Exercise details:
Set out word for word the line that contains "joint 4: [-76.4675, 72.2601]" and each line after it, through the end of the data below, but exclude the pictures.

════════

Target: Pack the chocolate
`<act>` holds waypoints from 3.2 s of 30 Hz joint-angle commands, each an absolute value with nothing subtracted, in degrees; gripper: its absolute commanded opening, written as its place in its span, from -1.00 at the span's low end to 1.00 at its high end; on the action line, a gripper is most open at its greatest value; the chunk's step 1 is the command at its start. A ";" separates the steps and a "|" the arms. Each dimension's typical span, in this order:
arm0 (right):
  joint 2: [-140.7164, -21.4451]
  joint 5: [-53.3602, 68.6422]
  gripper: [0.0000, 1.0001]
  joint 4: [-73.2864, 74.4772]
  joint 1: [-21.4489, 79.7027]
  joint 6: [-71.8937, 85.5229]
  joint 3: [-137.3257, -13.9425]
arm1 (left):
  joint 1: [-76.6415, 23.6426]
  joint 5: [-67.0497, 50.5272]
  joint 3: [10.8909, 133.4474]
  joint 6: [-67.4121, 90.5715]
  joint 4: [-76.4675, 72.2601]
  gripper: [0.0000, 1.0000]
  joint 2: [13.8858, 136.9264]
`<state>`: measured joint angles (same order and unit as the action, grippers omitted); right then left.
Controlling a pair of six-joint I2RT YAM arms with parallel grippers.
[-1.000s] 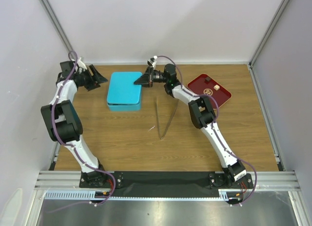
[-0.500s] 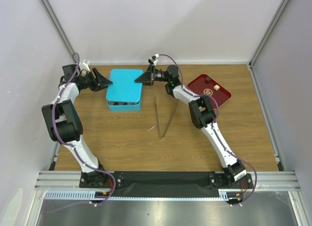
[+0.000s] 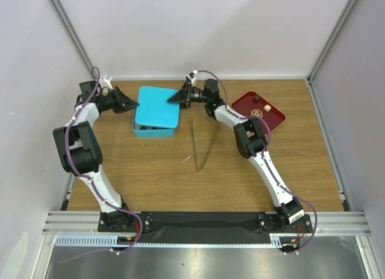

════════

Written response:
  joint 4: [-76.4675, 72.2601]
  gripper: [0.0000, 1.0000]
  joint 2: [13.8858, 136.9264]
`<state>`: measured joint angles (same order and unit as the action, grippers omitted); right then left.
Controlling a pair of six-joint I2RT YAM arms with parallel grippers.
[-1.000s] 
[-0.500s] 
[+0.000s] 

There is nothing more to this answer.